WHAT IS BEING ASKED
In the entries that follow, which lines hold the string "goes"? List them.

Saved data entries:
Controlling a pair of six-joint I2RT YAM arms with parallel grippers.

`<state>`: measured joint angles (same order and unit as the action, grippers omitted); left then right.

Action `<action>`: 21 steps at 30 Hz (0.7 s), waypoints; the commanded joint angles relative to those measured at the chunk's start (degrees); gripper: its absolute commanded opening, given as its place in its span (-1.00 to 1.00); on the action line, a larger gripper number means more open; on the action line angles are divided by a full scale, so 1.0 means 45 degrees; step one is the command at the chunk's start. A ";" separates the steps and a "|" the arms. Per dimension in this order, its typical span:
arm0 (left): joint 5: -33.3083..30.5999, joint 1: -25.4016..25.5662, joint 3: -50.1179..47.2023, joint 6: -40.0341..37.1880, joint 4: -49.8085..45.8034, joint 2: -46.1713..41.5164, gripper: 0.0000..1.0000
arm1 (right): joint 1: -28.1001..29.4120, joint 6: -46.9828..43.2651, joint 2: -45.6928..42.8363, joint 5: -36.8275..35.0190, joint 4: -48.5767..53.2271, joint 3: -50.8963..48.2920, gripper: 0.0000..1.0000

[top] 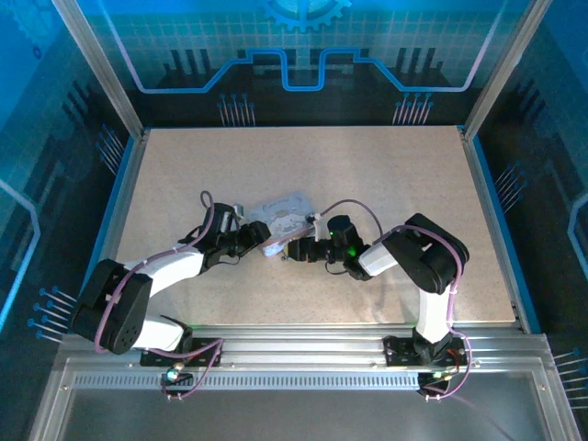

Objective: Unlock a padlock with a key

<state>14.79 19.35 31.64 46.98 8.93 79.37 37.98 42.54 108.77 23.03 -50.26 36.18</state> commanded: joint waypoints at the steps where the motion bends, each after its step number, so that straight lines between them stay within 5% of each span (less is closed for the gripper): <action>1: -0.0124 0.0084 -0.0363 0.0185 -0.0123 0.0000 0.17 | 0.0142 0.0173 0.0147 0.0159 -0.0266 0.0124 -0.09; 21: -0.0158 0.0089 -0.0351 0.0196 -0.0129 -0.0012 0.17 | 0.0076 0.0594 -0.0523 -0.0321 0.0734 -0.0283 -0.58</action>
<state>14.79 19.35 31.33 47.94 9.41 79.37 37.95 43.51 107.66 21.41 -48.60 35.57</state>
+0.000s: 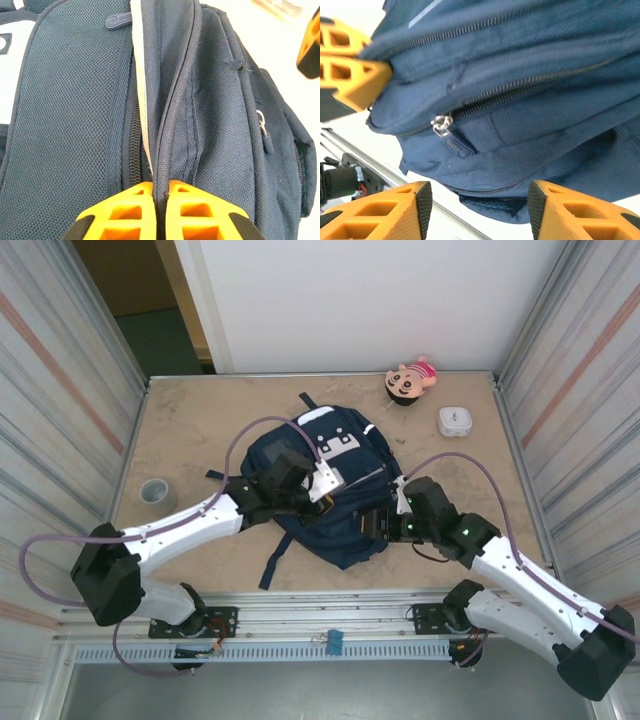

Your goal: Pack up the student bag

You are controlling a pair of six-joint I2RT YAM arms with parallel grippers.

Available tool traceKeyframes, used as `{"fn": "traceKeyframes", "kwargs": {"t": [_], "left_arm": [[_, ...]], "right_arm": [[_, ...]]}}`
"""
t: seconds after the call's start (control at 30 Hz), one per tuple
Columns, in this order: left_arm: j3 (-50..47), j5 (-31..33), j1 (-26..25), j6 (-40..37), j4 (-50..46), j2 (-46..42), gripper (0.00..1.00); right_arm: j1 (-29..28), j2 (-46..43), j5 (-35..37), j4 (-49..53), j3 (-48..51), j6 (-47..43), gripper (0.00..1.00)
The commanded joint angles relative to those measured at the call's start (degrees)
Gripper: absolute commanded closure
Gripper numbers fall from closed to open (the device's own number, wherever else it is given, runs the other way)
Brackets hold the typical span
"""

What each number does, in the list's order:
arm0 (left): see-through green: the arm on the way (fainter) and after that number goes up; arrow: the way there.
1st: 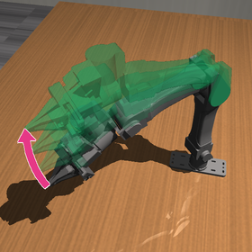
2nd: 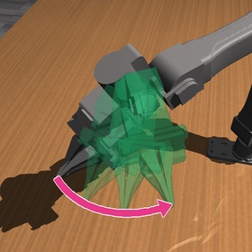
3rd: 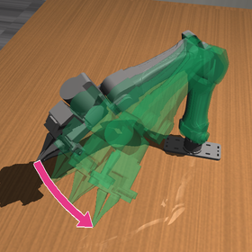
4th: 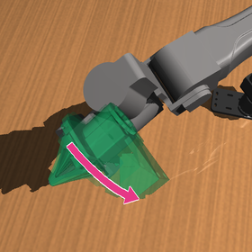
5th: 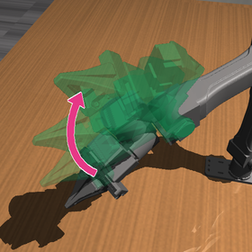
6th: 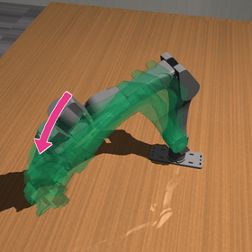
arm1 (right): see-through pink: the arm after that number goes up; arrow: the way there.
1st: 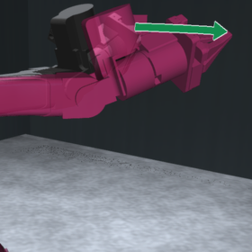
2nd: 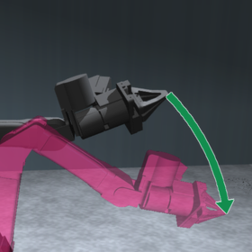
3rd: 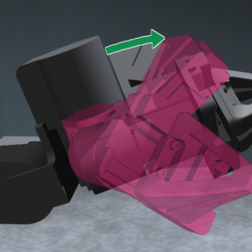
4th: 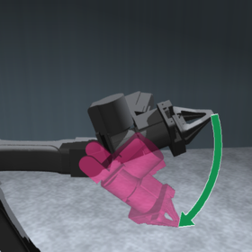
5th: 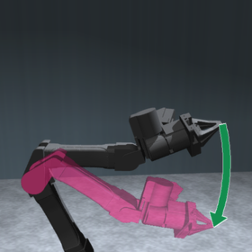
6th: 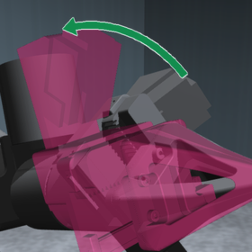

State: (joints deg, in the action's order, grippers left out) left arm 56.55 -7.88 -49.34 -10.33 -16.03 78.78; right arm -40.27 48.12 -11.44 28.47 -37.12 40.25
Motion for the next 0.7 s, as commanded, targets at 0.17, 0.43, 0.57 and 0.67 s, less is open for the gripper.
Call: {"fn": "traceKeyframes", "kwargs": {"t": [0.17,0.43,0.57,0.67], "left_arm": [[2.3,-4.5,1.6,4.8,4.4,-3.1,1.00],[2.1,-5.3,2.1,6.1,5.9,-3.6,1.00],[2.0,-4.4,2.5,5.4,4.9,-4.1,1.00],[1.6,-3.7,2.8,4.8,4.4,-4.3,1.00]], "right_arm": [[-6.4,4.6,10.1,-9.3,-0.8,-2.8,0.46],[-8.3,12.4,14.4,-9.4,-4.3,-10.1,0.59],[-8.3,12.1,17.0,-7.7,-5.2,-11.5,0.75],[-8.2,10.3,18.8,-5.5,-5.5,-11.7,0.87]]}}
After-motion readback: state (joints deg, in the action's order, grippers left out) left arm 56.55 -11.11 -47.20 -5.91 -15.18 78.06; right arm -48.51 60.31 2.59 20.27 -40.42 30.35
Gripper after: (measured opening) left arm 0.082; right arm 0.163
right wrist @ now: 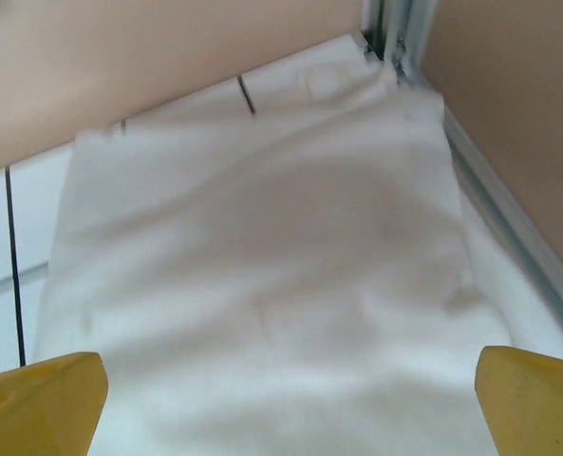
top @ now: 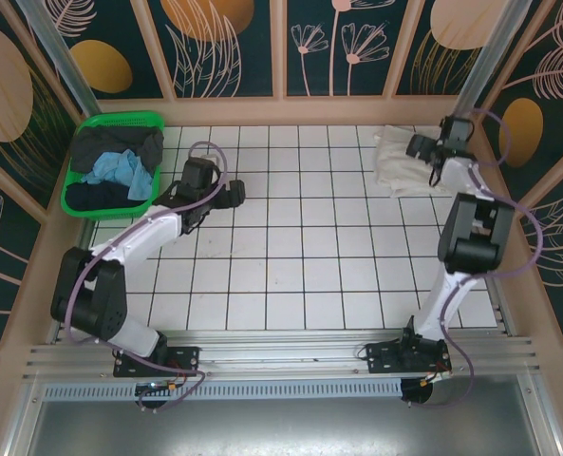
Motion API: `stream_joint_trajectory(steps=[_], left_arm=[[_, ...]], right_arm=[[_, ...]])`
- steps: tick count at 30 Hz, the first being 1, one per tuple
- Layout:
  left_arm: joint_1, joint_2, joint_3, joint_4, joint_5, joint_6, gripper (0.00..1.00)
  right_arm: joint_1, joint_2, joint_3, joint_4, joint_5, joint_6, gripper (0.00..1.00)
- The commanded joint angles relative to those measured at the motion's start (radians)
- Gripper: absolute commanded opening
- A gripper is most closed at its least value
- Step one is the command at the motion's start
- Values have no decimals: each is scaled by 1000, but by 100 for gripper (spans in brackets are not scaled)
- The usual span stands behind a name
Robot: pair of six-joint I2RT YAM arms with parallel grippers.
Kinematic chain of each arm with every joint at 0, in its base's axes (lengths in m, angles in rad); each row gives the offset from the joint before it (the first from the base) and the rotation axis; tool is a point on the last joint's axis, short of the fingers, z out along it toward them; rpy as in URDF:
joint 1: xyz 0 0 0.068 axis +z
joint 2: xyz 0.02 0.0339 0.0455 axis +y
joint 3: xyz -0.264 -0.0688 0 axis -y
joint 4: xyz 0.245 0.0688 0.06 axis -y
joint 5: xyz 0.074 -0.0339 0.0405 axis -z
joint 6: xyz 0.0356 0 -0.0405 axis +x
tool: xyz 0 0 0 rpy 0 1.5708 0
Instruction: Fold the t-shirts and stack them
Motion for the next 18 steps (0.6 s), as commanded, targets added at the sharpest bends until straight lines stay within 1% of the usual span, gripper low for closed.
stream_joint_trajectory(steps=[1,4,5,7,9,10,13,14,16,17,18], left_arm=[[11,-121,-98,156,-196,10,99],[15,-219,-225,276,-416,63,98],[23,-238,-259,300,-486,87,98],[43,-250,-319,352,-569,148,99],[75,-244,-376,413,-602,181,99],[100,-240,-413,460,-596,188,99],[195,-228,-524,598,-474,163,99],[221,-214,-574,695,-426,180,99],[270,-173,-637,828,-374,163,98],[294,-140,-662,928,-313,183,99],[302,-131,-635,879,-283,193,99]], right_arm=[[41,-189,-283,245,71,-49,99],[102,-428,-580,438,53,-65,99],[129,-506,-674,500,67,-65,99],[163,-631,-835,615,101,-22,99],[169,-729,-968,708,45,14,99],[182,-768,-1040,770,50,26,99],[213,-801,-1203,938,74,-3,99],[214,-785,-1232,977,86,4,99],[212,-731,-1242,1003,93,25,99],[211,-687,-1234,1023,77,21,99],[215,-656,-1197,979,68,18,99]])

RESULT OF THIS EXERCISE
arm0 (left): see-through green: the arm on the way (fainter) and after that number goes up; arrow: the way there.
arm1 (right): see-through pink: the arm after that number goes up; arrow: the way there.

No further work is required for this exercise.